The Technische Universität Darmstadt has been awarded the title "European University" by the European Commission. Together with 6 other European technical universities, TU Darmstadt has formed the alliance UNITE! (University Network for Innovation, Technology and Engineering). The aim of the project is to create a trans-European campus, to introduce trans-European curricula, to promote scientific cooperation between the members and to strengthen knowledge transfer between the countries. The alliance includes Aalto University, the Royal Institute of Technology, the National Polytechnic Institute of Grenoble, the Polytechnic University of Turin, the Polytechnic University of Catalonia and the University of Lisbon.

The university offers international (English-language) Master's programs and a broad range of double degree programs. The Joint Master Programme "International Cooperation in Urban Development (Mundus Urbano)" is offered together with Université Pierre Mendès-France, International University of Catalonia, and Universita degli Studi di Roma Tor Vergata as part of the Erasmus Mundus programme of the European Commission.

TU Darmstadt is a member of the Conference of European Schools for Advanced Engineering Education and Research.

==Student life==

=== Activities ===
TU Darmstadt offers various recreational sports courses and operates three sports halls, a sports stadium including various fields, a swimming pool, and a fitness studio. TU Darmstadt won the university competition of the German Olympic Sports Confederation for the third time in succession and has since been awarded the title of the most athletic university in Germany. There are manifold accredited student groups, ranging from the Formula SAE TU Darmstadt Racing Team (DART), TU Darmstadt Space Technology (TUDSaT), Akaflieg Darmstadt, and Chaos Computer Club to a theater group, an orchestra, and the campus radio AudioMax. The annual job fair konaktiva, which connects approximately 10,000 students with potential employers, is organized by volunteer students.

=== Students' representation ===
Students at TU Darmstadt are represented by the students' parliament (Studierendenparlament, StuPa), which is elected annually and in turn elects the General Students' Committee (Allgemeiner Studierendenausschuss, AStA). The AStA is the students' government and engages in university politics and provides social and economic counseling for students. Moreover, it runs the café 60,3qm ("60.3 square meters"), a beer garden and a club in the Ducal Palace, a store for office supplies, and a bicycle garage. In addition to the regular university curriculum, students can attend various non-credit courses held by students and coordinated by the AStA.

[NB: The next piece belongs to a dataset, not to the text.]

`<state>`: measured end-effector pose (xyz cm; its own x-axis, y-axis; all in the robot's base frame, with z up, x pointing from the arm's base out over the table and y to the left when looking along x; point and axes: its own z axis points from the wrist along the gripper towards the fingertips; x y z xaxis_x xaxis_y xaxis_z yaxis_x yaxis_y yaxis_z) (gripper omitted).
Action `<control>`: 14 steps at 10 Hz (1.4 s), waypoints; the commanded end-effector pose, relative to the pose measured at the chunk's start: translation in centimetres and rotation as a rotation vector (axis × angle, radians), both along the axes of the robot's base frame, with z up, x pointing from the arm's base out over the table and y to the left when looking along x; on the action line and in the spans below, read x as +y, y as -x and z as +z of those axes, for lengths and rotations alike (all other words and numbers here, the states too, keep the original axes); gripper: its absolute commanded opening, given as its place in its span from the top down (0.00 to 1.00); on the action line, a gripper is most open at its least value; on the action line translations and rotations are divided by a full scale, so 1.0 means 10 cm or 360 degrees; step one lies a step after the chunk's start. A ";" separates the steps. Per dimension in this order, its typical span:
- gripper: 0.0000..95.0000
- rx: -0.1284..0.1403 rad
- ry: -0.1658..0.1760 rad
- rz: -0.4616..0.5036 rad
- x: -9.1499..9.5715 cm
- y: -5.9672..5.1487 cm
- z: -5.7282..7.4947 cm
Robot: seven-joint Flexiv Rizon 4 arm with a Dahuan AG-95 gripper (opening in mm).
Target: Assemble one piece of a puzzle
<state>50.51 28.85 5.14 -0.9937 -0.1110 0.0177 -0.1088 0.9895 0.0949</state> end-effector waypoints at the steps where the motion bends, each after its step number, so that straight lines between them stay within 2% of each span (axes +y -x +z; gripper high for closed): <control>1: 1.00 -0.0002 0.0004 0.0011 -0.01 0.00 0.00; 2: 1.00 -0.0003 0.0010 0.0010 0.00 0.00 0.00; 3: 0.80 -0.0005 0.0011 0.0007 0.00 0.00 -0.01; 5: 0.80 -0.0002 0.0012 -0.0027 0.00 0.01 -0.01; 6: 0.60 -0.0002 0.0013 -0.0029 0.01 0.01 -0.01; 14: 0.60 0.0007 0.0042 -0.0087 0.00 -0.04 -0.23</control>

Complementing the General Students' Committee, which represents all students enrolled at TU Darmstadt, the students of each department (Fachschaft) are represented by an elected students' council (Fachschaftsrat). Students of the Fachschaft participate in a number of committees of their department, such as the department's council (Fachbereichsrat), which consists of professors, students, academic staff and administrative staff.

=== Legends ===
Since the 1970s, the fictitious student Fritz Filter passed numerous examinations at the Department of Architecture before graduating with a Diplom degree in 2004. His thesis featured the design of the department building. Fritz Filter turned in multiple further architecture theses since then.

===Housing===
According to a survey determined in 2016, students in Darmstadt paid an arithmetic mean of 348 euros a month for rent, heat and utilities. With the German average being 323 euros at the time, this made Darmstadt the ninth most expensive city for students in Germany. This value only includes students who live alone, are not married and are pursuing their first degree. In 2016, on national average, approximately 20% lived with their parents, 12% lived in a hall of residence, 1% were lodgers, 30% were sharing a flat with others, 17% were living alone and 21% were sharing a flat with their partner. There are about 2600 beds in 10 halls of residence offered by the state-run student affairs organization Studierendenwerk Darmstadt for students of TU Darmstadt and the Darmstadt University of Applied Sciences.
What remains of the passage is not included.